TNA+ Monthly Specials chronology
| ← Previous Emergence | Next → Turning Point |

Victory Road chronology
| ← Previous 2024 | Next → — |

= Victory Road (2025) =

2025 TNA Wrestling event

The 2025 Victory Road was a professional wrestling event produced by Total Nonstop Action Wrestling. It took place on September 26, 2025, at Edmonton Expo Centre in Edmonton, Alberta, Canada, and aired on TNA+. It was the 19th event under the Victory Road chronology. It was also the first major wrestling event in Edmonton since WWE's Backlash in 2004. Wrestlers from WWE's NXT brand, with which TNA has a partnership, also appeared at the event.

Eleven matches were contested at the event, including one on the Countdown to Victory Road pre-show. In the main event, Leon Slater defeated Myron Reed to retain the TNA X Division Championship. In other prominent matches, Frankie Kazarian defeated Steve Maclin to win the TNA International Championship, NXT wrestler Kelani Jordan defeated Léi Ying Lee to win the vacant TNA Knockouts World Championship, and Mustafa Ali defeated Moose.

== Production ==
=== Background ===
Victory Road was an annual professional wrestling event produced by Total Nonstop Action Wrestling between 2004 and 2012. In 2013, TNA discontinued most of its monthly pay-per-view events in favor of the new pre-recorded One Night Only events. Victory Road would be revived as a "One Night Only" event in 2014, a special edition of Impact's weekly television series in 2017, and has been a monthly special for TNA+ since the 2019 event.

On June 26, 2025, it was announced that the 2025 Victory Road would take place on September 26, 2025, at Edmonton Expo Centre in Edmonton, Alberta, Canada.

=== Storylines ===
The event featured several professional wrestling matches that involved different wrestlers from pre-existing scripted feuds, plots, and storylines. Wrestlers portray heroes, villains, or less distinguishable characters in scripted events that build tension and culminate in a wrestling match or series of matches. Storylines are produced on TNA's weekly programs, Impact! and Xplosion.
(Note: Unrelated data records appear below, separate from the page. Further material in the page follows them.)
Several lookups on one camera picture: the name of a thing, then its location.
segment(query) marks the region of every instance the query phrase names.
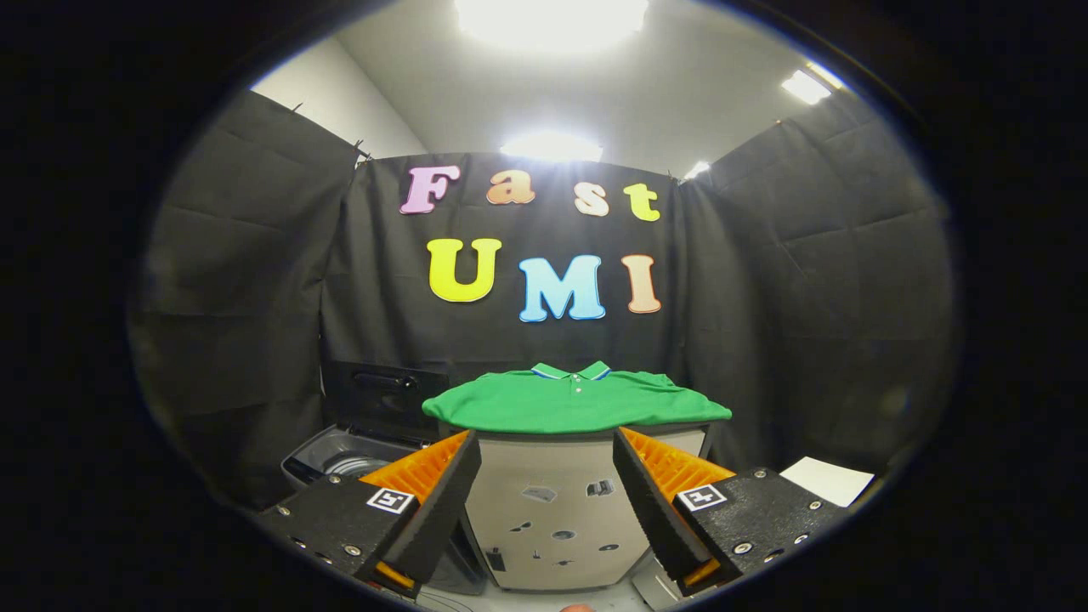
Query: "green polo shirt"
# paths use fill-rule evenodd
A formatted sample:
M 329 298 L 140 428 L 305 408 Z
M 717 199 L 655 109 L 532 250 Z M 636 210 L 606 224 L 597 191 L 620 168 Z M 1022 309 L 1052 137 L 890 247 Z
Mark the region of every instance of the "green polo shirt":
M 677 387 L 663 374 L 613 371 L 601 362 L 574 374 L 544 364 L 485 374 L 423 402 L 423 412 L 466 429 L 511 433 L 578 433 L 732 417 L 728 408 Z

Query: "white paper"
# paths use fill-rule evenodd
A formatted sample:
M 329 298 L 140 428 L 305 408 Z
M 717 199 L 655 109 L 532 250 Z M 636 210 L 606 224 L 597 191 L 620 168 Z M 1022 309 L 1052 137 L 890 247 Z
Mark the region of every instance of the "white paper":
M 783 469 L 782 478 L 808 489 L 836 505 L 846 507 L 868 486 L 873 475 L 804 457 Z

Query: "orange letter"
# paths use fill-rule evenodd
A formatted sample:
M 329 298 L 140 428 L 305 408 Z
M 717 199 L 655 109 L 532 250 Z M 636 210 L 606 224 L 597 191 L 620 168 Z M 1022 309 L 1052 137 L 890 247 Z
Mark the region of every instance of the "orange letter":
M 529 204 L 536 197 L 530 186 L 528 172 L 504 170 L 491 178 L 494 187 L 487 189 L 487 201 L 492 204 Z
M 654 297 L 654 279 L 650 276 L 650 267 L 654 258 L 648 255 L 628 255 L 619 260 L 627 266 L 631 277 L 631 303 L 627 309 L 635 315 L 648 315 L 662 309 L 662 303 Z
M 605 188 L 593 183 L 574 185 L 574 208 L 582 215 L 604 217 L 608 215 L 608 203 L 605 201 Z

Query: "white cabinet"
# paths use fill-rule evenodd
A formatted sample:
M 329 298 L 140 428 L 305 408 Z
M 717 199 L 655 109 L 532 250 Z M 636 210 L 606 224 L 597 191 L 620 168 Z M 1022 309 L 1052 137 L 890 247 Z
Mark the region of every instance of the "white cabinet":
M 698 454 L 703 437 L 698 429 L 655 436 L 692 454 Z M 465 505 L 480 550 L 498 550 L 487 561 L 499 587 L 613 585 L 650 548 L 613 466 L 611 438 L 481 439 L 480 454 Z

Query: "letter m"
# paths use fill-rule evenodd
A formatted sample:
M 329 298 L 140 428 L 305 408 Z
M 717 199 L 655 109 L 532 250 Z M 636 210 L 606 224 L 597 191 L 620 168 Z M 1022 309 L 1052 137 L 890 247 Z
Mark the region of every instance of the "letter m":
M 529 323 L 547 318 L 542 302 L 547 303 L 552 315 L 561 319 L 567 306 L 571 319 L 599 319 L 605 316 L 597 294 L 597 267 L 601 258 L 596 255 L 579 255 L 570 260 L 567 273 L 559 280 L 552 265 L 543 257 L 526 259 L 518 268 L 526 273 L 526 309 L 518 316 Z
On the August 21 episode of TNA Impact!, Matt Cardona teamed with The System's Moose and Brian Myers in a six-man tag team match against Order 4 (Mustafa Ali and The Great Hands (John Skyler and Jason Hotch)). The match was won by Order 4 due to interference by Tasha Steelz and Agent 0, who took out Alisha Edwards and Eddie Edwards, respectively, before Hotch hit Myers with a low blow and allowed Skyler to make the pin. Following the match, Ali ordered his Secret Service to hold Moose down as he brandished a chair, but was briefly stopped by JDC. Unfortunately, JDC was ultimately taken out by Agent 0, who slammed him onto the chair, ruling JDC out of action for weeks. Two weeks later, Ali delivered an address vignette declaring "war" The System and asking those in TNA to stand with Order 4 or be eliminated. The following week, Moose would defeat A. J. Francis after interference by Ali backfired. After the match, Moose would challenge Ali to a match at Victory Road, which would be made official later that night. Two weeks later on the TNA Impact! before Victory Road, Moose and Ali agreed to leave both their factions behind as the winner of this match would gain their faction the advantage in their upcoming Hardcore War at Bound for Glory.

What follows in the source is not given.